For the World's most successful modern democracy, the land of the "Mother of Parliaments" that spawned the current era of representative democracy, was developed and evolved within England, and operated as a democracy before the full dawning of this Parliamentary Age which handed power over to the "Middle Class"- the owners of Material and Intellectual Capital. The whole idea of representative democracy based upon sweeping programmes and philosophies has allowed such people to appropriate the awesome powers of the State and applied them to its own concepts of a world either really in, or potentially in, a state of Catastrophe- the kind of situation that can only be tackled by killing, oppression, compulsion, coercion and indoctrination.
Within England before this there was a centuries old tradition of "The Sovereignty of the People" by which the awesome powers of the State were kept harnessed and subservient to the will of the people. Acts of Parliament, for example, were sought to authorise and permit actions of individuals who wanted legal sanction for things that they wished to do, not the right to stop other people doing things that they wanted to or to force them to do things that they did not wish to do.
The old English Constitution, that inspired the Constitutional revolution in Prussia managed by Barthold in response to the Napoleonic Era, actually involved the people of England in the direct Executive, Legislative, and Judicial affairs of their Commonweal, with most problems that directly involved the common people being dealt with by Grass Roots democracy, run by the involvement of ordinary people. A crucial change came c1817 when voting in Parish vestry meetings, the most important level for the concerns of the common people was amended to give the rich more votes per increment of property. It presaged the changes of the Great Reform Act of 1834.
Unfortunately the Enlightenment that informed the views of this "Middle Class", featured especially two great "powerhouses" that were centres of "power without responsibility".
Paris and Edinburgh were two once proud Capital cities but were now divorced from the real exercise of power and responsibility.

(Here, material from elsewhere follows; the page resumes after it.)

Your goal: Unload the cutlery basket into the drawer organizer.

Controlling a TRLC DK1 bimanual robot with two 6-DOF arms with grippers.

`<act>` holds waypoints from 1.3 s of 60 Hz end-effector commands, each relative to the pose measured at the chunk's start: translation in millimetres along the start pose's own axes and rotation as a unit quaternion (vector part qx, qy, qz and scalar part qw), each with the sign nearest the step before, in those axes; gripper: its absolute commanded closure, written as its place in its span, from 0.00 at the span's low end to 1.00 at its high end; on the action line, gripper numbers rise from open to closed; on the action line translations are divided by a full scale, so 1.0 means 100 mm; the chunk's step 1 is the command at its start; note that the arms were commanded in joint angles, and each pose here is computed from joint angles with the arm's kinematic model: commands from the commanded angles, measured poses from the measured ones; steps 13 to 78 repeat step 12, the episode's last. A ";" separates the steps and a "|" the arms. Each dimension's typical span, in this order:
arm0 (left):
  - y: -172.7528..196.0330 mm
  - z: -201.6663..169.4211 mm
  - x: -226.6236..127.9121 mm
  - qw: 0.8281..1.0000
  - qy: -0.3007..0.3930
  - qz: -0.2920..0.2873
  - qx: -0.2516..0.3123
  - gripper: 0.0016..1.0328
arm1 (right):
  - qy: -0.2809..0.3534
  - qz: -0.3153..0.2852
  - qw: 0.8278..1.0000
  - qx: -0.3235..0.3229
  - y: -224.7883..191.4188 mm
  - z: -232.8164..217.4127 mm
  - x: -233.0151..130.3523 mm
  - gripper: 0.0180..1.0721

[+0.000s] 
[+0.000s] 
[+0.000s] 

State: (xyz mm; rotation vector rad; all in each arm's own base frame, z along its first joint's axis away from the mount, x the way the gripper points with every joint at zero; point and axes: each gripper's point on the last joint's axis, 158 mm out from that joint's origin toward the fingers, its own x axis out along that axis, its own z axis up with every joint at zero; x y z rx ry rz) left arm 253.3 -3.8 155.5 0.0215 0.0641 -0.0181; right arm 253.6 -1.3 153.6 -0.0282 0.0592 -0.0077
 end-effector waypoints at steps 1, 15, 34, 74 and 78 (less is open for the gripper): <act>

Here great intellectuals could peer over their books and study "Life" with detachment and objectivity, in that best of all Scientific Form- the post-mortem analysis: and they could fertilise and cross-fertilise their ideas in nice salons appearing to be very wise- after the event, and thus seemingly very good ideas about what they would do if they ruled the world. And they could if they could seize control of the State. The step would make possible "The Triumph of Will".
This appeared to have become possible when by 1763 Britain emerged from the Seven Years War as a real global power with immense military potential. Europe could use that military and coercive potential to establish a Eurocentric World enriching the people of Europe through Europe's military superiority- much as Ancient Rome was enriched by spreading its own military might and the "pax Romana" Triumph of its Will.
As long as the rest of the world could be made subject to European/Western statism then it seemed that those in charge of the developed World could indeed deliver on at least some of the material objectives that they promised the people.
But the main secret of England and then Britain's success in war, compared to its European rivals, was the fact that the success of English democracy had ensured that England could always finance its own wars because of the new enterpise and opportunities that people had made sure came out of a Victory. So England/ Britain financed its own wars, and those of its allies, through borrowing money and building up the National Debt..And as Britain and then Europe/America came to own more and more of the wealth of the world, the economic growth and the Income generated made this appear to be a "way of life"..
But it was just a locust storm exhausting the potential of the land and people for its selfish and self-centred growth. The electorate could be bribed while States could still deliver. But now it is pay back time in the system, and there is a real danger that States will just crash because the common people can no longer be "satisficed".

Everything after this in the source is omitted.